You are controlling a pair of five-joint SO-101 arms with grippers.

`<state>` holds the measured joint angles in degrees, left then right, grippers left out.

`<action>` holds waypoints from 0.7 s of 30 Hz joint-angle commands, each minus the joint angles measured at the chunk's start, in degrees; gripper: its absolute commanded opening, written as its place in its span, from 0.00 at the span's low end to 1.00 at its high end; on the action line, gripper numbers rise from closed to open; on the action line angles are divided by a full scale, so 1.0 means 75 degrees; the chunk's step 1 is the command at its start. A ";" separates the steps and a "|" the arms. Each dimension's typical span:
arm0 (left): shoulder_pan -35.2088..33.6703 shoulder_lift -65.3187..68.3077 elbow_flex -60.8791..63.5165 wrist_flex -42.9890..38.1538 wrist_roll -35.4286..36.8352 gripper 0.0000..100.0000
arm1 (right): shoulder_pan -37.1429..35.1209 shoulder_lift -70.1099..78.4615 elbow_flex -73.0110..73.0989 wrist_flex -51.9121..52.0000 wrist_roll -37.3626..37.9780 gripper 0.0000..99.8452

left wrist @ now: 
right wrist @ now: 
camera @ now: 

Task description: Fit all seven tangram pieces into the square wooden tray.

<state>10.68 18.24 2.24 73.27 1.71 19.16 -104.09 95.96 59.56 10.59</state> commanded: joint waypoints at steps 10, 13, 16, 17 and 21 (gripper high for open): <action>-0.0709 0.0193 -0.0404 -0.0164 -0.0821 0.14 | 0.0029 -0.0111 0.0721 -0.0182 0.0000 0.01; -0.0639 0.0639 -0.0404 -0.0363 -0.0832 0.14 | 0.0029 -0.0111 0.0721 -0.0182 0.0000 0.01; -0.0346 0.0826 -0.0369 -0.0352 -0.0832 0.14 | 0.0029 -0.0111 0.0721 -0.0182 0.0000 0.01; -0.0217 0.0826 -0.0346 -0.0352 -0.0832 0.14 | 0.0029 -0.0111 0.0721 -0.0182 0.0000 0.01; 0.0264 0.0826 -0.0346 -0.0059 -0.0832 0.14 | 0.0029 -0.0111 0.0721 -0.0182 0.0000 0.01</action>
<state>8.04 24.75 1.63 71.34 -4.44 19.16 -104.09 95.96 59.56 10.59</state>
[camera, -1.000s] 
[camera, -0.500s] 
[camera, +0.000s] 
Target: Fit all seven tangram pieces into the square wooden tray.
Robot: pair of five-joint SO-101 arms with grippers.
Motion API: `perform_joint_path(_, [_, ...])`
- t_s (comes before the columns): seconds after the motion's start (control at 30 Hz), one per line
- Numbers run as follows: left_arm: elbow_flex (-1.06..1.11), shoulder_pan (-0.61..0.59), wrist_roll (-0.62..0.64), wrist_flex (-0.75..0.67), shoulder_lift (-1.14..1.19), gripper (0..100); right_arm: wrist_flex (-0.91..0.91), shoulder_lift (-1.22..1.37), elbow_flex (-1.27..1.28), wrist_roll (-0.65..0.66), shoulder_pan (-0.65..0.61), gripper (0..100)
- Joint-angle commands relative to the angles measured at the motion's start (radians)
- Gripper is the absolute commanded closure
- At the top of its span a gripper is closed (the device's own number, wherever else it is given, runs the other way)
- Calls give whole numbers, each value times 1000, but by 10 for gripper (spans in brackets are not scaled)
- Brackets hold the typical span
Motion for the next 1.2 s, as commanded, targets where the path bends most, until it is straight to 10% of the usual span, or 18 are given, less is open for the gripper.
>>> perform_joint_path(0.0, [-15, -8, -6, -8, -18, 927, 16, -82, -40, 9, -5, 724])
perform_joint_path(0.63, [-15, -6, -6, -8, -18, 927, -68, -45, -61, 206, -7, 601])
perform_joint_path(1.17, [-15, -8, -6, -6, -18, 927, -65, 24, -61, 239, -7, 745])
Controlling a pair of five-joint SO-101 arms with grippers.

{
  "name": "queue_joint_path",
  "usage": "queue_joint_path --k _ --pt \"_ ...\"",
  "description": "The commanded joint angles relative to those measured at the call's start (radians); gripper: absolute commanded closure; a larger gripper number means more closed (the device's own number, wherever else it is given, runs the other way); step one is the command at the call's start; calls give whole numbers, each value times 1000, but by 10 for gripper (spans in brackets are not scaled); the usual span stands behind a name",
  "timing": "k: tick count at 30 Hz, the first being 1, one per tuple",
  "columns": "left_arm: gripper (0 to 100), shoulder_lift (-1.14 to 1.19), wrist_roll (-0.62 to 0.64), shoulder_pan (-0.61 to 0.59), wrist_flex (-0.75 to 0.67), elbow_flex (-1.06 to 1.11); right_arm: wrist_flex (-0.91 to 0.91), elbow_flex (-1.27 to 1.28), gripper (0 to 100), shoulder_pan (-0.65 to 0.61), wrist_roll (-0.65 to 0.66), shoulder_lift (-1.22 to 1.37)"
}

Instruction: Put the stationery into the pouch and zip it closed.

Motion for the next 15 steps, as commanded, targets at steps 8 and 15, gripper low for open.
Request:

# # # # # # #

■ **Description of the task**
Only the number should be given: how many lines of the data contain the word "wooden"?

■ **Output for this task**
2